Il giri comprende il dovere di far rispettare il proprio nome e la propria famiglia, il dovere di non fallire mai, il dovere di lavare l’onta subita dalla famiglia nostra e il dovere di controllare le proprie emozioni senza lasciarsi andare troppo.

 

Per cui con questo sistema di on e giri che comprende l’alternarsi del senso d’obbligo, quello del dovere e quello dell’onore da difendere, ci dà un’idea più chiara sulla complessa mentalità giapponese. Nella complessa relazione tra maestro e discepolo si sviluppa il concetto del tsukiai, che rappresenta il debito sociale che ha lo studente nei confronti dell’insegnante. L’allievo a questo punto dovrebbe cercare di ripagare gli insegnamenti ricevuti provvedendo in maniera assoluta a soddisfare le esigenze del proprio sensei.
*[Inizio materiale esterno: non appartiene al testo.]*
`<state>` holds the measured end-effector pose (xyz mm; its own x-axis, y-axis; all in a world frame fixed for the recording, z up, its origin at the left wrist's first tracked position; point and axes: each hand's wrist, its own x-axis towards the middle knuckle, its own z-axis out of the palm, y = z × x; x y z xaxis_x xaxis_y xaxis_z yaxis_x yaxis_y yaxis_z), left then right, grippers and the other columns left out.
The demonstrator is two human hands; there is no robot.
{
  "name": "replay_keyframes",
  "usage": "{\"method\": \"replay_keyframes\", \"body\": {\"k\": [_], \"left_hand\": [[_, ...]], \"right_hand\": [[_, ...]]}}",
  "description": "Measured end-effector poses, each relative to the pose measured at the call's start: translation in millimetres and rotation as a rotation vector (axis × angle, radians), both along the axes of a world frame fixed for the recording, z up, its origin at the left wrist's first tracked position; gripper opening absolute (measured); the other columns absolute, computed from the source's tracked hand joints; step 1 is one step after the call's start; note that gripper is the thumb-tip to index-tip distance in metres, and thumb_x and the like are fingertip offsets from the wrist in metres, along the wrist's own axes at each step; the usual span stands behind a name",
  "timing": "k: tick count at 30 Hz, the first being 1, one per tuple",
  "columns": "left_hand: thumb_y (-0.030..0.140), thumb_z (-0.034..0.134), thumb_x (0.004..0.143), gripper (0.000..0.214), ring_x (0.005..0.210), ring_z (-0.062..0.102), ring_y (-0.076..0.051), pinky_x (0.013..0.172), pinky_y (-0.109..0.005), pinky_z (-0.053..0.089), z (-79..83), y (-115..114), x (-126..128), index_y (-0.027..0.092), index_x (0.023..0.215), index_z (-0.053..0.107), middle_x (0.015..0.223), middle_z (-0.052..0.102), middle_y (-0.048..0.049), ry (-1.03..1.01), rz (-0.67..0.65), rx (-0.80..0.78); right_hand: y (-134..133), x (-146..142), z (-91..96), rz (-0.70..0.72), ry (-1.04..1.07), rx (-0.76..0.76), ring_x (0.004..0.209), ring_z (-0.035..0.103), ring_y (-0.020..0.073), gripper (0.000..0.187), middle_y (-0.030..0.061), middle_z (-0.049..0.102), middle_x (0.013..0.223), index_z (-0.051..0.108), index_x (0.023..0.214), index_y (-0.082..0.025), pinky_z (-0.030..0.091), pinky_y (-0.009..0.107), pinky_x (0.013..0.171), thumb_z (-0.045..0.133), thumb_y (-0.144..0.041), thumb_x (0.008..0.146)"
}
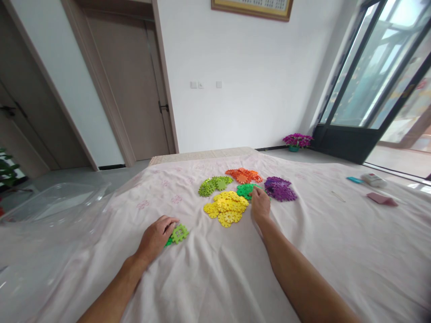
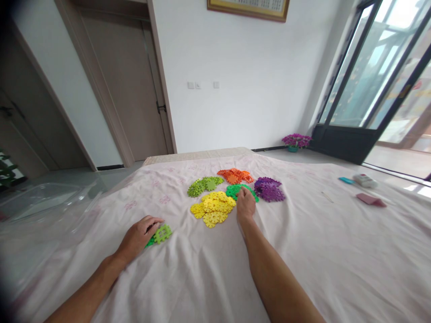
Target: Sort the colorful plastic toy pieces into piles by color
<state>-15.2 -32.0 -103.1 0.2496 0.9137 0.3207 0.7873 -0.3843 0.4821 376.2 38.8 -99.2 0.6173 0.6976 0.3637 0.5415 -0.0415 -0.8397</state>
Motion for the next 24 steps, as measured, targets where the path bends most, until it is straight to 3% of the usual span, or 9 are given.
{"method": "replay_keyframes", "body": {"k": [3, 5, 11, 16, 21, 24], "left_hand": [[0.033, 0.041, 0.093, 0.031, 0.097, 0.065, -0.018, 0.086, -0.031, 0.048, 0.4, 0.0, 0.5, 0.027, 0.102, 0.070, 0.104, 0.069, -0.0020, 0.000, 0.001, -0.006], [0.033, 0.040, 0.093, 0.032, 0.098, 0.064, -0.018, 0.087, -0.031, 0.048, 1.3, -0.3, 0.9, 0.026, 0.101, 0.070, 0.104, 0.069, -0.0020, -0.008, 0.001, -0.009], [0.034, 0.040, 0.094, 0.032, 0.100, 0.063, -0.018, 0.090, -0.031, 0.046, 2.7, -1.1, 0.2, 0.024, 0.102, 0.069, 0.106, 0.069, -0.0032, -0.038, -0.004, -0.021], [0.035, 0.040, 0.094, 0.032, 0.100, 0.064, -0.019, 0.090, -0.031, 0.046, 1.7, -0.2, -0.9, 0.025, 0.103, 0.069, 0.106, 0.069, -0.0026, -0.040, 0.005, 0.000], [0.035, 0.041, 0.093, 0.032, 0.099, 0.065, -0.018, 0.090, -0.030, 0.047, 3.9, 0.6, 0.3, 0.025, 0.103, 0.070, 0.107, 0.071, -0.0019, -0.051, 0.020, 0.003], [0.034, 0.042, 0.092, 0.032, 0.100, 0.066, -0.017, 0.090, -0.029, 0.047, 5.6, 0.7, 1.0, 0.025, 0.103, 0.070, 0.108, 0.072, -0.0007, -0.077, 0.057, -0.019]], "right_hand": [[4.0, 2.0, -5.6, -0.011, 0.073, 0.109, 0.090, 0.062, 0.0235, 0.049, 0.0112, 0.072, 0.102, 0.066, 0.119, -0.012, 0.044, 0.032, 0.079, 0.043, -0.034, 0.081], [2.6, -13.6, -5.5, 0.085, 0.049, 0.170, 0.091, 0.063, 0.0229, 0.046, 0.0101, 0.072, 0.103, 0.067, 0.117, -0.014, 0.046, 0.032, 0.082, 0.045, -0.033, 0.081], [-29.0, -94.6, 6.5, 0.638, -0.263, 0.158, 0.096, 0.064, 0.0192, 0.026, 0.0043, 0.072, 0.102, 0.071, 0.101, -0.022, 0.047, 0.031, 0.089, 0.049, -0.024, 0.088], [-67.8, -138.8, 18.2, 1.092, -0.594, 0.103, 0.112, 0.058, 0.0211, 0.040, 0.0072, 0.064, 0.125, 0.058, 0.128, -0.022, 0.044, 0.035, 0.098, 0.056, -0.027, 0.089], [-83.8, -157.9, 22.9, 1.249, -0.794, 0.044, 0.129, 0.045, 0.0239, 0.058, 0.0084, 0.050, 0.143, 0.038, 0.146, -0.022, 0.036, 0.040, 0.106, 0.055, -0.036, 0.092], [-84.0, -163.9, 23.0, 1.296, -0.837, 0.034, 0.126, 0.047, 0.0234, 0.052, 0.0080, 0.057, 0.135, 0.043, 0.141, -0.021, 0.036, 0.038, 0.105, 0.053, -0.040, 0.094]]}}
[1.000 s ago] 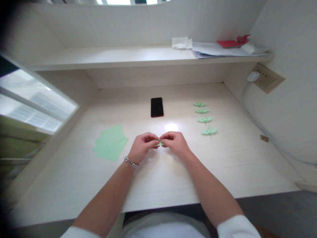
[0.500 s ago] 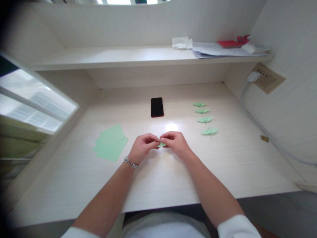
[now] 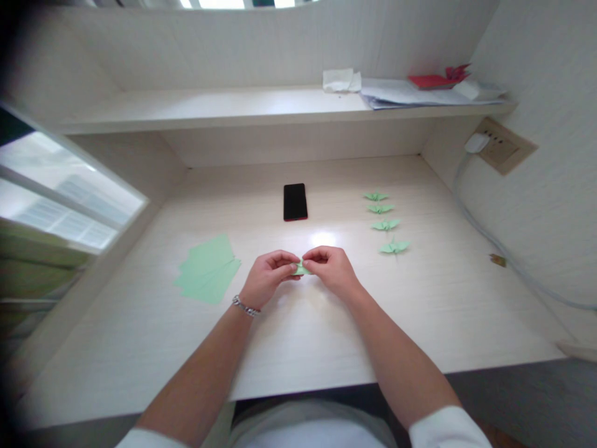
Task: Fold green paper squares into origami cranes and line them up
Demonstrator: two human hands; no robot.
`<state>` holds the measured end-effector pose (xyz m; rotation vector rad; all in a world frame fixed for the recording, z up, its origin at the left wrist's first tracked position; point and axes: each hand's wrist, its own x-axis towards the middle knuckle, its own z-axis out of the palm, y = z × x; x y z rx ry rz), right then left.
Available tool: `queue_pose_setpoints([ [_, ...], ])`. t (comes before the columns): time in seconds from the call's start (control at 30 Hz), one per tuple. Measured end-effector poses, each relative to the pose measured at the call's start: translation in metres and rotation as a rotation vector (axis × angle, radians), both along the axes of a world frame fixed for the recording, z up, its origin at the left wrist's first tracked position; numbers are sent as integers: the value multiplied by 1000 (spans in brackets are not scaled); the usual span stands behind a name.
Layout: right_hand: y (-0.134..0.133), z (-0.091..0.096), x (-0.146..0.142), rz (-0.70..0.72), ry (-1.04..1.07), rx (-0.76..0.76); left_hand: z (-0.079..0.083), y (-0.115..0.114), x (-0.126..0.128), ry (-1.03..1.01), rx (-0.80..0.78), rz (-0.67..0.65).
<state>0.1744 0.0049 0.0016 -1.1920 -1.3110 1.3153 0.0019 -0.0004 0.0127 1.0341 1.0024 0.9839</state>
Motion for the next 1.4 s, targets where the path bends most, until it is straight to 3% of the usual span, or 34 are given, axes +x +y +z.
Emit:
queue_pose_setpoints([
  [0.53, -1, -1, -3, -36, -35, 47, 0, 0, 2, 19, 45, 27],
  [1.0, -3, 4, -5, -21, 190, -115, 2, -1, 3, 72, 139, 95],
  [1.13, -3, 5, -1, 10, 150, -105, 1, -1, 3, 88, 137, 110],
  [1.4, 1, 1, 1, 0, 100, 17, 6, -2, 0, -35, 17, -27],
])
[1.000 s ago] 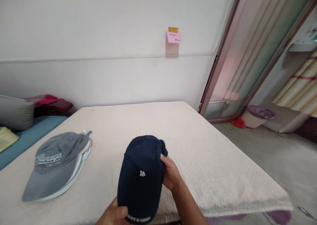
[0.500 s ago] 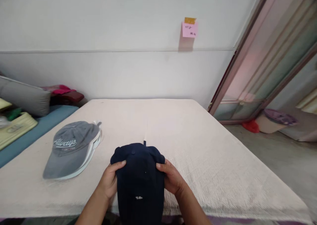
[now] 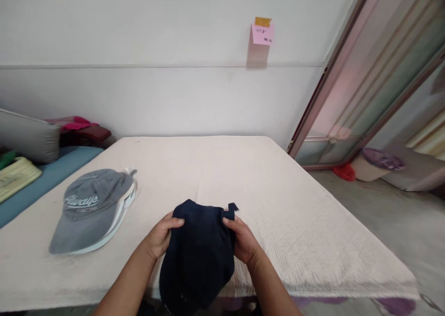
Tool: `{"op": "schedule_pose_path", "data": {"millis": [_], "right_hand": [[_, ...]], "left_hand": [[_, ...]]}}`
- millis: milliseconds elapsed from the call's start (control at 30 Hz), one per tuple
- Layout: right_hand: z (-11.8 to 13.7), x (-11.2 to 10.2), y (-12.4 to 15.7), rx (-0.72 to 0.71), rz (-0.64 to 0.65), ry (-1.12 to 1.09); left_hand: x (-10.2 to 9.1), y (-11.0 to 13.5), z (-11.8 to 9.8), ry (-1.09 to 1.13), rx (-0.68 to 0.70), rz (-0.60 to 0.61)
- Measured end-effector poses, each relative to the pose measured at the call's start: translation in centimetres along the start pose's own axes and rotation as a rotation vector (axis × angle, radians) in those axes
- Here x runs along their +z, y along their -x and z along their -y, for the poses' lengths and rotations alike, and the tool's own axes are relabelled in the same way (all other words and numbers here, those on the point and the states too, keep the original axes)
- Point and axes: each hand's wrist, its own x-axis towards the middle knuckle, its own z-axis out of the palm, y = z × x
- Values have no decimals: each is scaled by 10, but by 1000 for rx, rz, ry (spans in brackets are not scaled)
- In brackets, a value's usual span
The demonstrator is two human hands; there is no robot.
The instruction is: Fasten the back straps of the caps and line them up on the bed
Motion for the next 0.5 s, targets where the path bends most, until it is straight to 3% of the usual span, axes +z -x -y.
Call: {"op": "schedule_pose_path", "data": {"millis": [267, 500], "right_hand": [[2, -13, -1, 13, -82, 17], [6, -15, -4, -16, -98, -2]], "left_hand": [[2, -16, 3, 85, 177, -159], [13, -17, 5, 105, 141, -322]]}}
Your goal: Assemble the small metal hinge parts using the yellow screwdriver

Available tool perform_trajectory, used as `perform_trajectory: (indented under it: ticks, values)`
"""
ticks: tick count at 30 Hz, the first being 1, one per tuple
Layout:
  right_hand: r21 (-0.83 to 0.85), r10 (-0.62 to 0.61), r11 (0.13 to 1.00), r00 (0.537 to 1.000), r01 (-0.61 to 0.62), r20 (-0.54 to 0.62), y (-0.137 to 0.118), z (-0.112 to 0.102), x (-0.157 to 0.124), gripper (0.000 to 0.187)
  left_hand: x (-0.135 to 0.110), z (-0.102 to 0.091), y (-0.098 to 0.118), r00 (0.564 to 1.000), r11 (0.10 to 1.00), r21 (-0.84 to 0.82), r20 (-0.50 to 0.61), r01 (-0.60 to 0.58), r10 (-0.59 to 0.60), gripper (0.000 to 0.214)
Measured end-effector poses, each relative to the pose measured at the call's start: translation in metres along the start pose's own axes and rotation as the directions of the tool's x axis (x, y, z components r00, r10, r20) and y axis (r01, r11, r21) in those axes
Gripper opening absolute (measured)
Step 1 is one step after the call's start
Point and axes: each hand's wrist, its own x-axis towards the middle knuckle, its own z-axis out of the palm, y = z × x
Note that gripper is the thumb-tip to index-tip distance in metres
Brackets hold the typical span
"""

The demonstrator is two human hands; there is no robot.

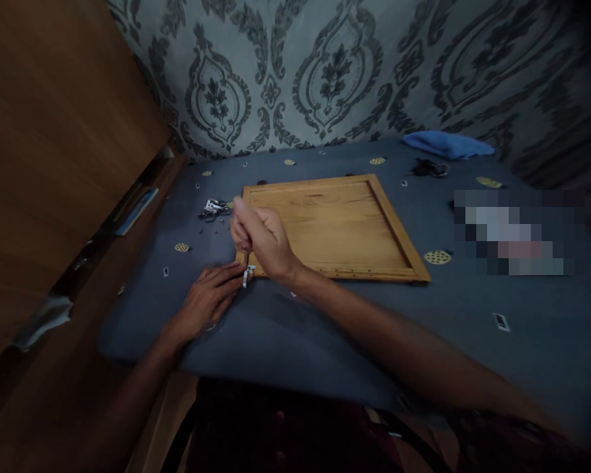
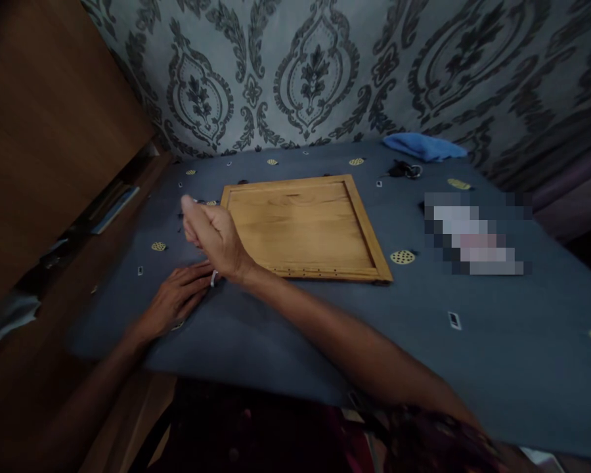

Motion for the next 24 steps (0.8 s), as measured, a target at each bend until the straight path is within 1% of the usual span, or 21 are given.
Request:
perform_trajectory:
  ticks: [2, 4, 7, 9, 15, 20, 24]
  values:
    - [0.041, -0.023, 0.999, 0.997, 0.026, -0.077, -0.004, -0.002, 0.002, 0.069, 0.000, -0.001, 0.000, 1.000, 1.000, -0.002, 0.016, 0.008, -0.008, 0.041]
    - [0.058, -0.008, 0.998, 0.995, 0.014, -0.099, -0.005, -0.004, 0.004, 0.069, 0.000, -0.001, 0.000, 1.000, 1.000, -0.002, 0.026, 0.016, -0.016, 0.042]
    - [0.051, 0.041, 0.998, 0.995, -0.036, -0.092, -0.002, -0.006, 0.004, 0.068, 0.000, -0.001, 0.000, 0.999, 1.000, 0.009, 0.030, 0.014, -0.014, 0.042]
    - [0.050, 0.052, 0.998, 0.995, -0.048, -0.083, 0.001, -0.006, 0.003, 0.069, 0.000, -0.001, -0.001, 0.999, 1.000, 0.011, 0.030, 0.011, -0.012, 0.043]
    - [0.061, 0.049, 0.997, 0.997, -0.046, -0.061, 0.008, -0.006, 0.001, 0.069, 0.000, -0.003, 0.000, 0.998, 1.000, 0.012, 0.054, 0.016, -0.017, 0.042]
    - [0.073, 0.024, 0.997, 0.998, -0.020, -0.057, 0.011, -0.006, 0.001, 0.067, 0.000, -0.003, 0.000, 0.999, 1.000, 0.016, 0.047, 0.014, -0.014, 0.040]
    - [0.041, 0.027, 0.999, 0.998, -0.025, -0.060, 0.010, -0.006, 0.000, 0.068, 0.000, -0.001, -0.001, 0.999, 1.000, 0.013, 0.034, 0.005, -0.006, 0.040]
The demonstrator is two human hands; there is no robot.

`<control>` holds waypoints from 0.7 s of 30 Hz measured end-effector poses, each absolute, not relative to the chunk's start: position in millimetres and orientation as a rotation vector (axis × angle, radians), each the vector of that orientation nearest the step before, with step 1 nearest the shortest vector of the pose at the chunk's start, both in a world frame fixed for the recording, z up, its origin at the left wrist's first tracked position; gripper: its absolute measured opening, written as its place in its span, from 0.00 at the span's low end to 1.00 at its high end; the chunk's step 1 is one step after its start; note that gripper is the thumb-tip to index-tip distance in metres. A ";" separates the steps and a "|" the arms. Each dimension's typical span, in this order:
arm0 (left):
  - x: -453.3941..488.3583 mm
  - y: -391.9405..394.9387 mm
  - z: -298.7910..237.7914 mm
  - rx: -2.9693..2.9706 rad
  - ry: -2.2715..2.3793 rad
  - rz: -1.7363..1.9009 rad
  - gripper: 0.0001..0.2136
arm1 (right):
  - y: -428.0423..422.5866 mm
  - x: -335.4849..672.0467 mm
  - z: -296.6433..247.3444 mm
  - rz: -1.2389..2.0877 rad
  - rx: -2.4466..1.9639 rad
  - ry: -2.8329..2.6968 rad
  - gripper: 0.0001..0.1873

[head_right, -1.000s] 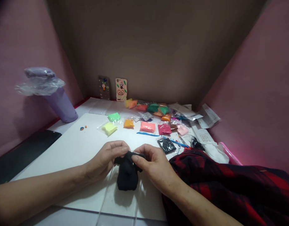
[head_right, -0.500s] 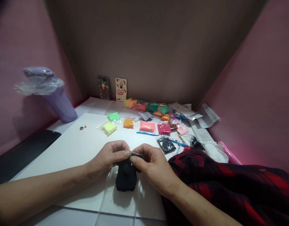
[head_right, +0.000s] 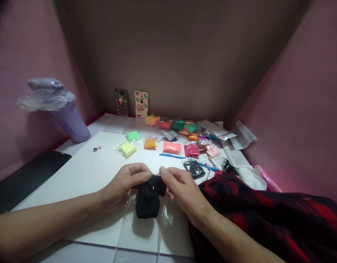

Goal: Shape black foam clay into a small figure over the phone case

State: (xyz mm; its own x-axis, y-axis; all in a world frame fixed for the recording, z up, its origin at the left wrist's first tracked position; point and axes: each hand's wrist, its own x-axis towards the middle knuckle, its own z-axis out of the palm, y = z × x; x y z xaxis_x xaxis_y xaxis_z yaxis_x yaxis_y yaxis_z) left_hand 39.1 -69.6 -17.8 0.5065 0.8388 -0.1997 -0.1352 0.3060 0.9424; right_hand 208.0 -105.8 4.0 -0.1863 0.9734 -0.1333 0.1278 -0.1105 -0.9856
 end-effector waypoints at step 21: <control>38.5 -124.3 42.0 2.212 0.292 0.571 0.11 | -104.9 209.5 0.9 1.468 -1.268 -1.220 0.16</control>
Provvede alla pulizia dei suoi abiti, a quella della casa dove vive, gli offre cibo e bevande, si assicura che il sensei goda di un alloggio appropriato e

dignitoso e inoltre prontamente aiuterà il sensei a risolvere i problemi che possono intervenire nella vita del maestro.

 

Oggi la commercializzazione dell’arte del karate ha completamente stravolto questa mentalità, eliminando tutto questo e  quindi togliendo il debito semplicemente pagando la quota sociale della palestra. Tutto questo complesso e intricato sistema di comportamento risulta difficile da comprendere per il popolo occidentale, abituati a comprare le lezioni di karate e tutte le attrezzature ad essa inerenti riducendo in questo modo il rapporto con il dojo ad un dare ed avere che si sviluppa nel pagare la quota in denaro. L’impostazione moderna di una scuola di arti marziali, farebbe inorridire il maestro Funakoshi alla vista di un tale degrado tecnico e spirituale del karate moderno. Tecnico in quanto ogni istruttore avverte il bisogno di codificare tecniche e kata nuovi ubbidendo solo al proprio istinto che gli dice di fare così, o basando la variazione sulla sua

profonda sapienza dell’arte (in genere pari a circa una manciata di anni). È anche molto triste vedere come oggi gli istruttori vengono relegati ad un misero ruolo di “mescitori e distributori” di tecniche sportive, spogliati dalle vesti di maestri, confinati a semplici allenatori a cui tutti ritengono di potersi relazionare chiamandoli per nome come quando si chiama un conoscente o il proprio barbiere. Al di là di tutto rimane la speranza che certi principi etici non vadano del tutto perduti nel marasma del grande mondo chiamato karate sportivo. Per quanto mi riguarda, non ho dubbi nel perseverare con assidua costanza nella tecnica e metodologia Shotokan e in quei principi morali, etici e comportamentali di cui il mio Sensei M° James Field- n.d.R. è fonte inesauribile di esempio, umiltà e ispirazione.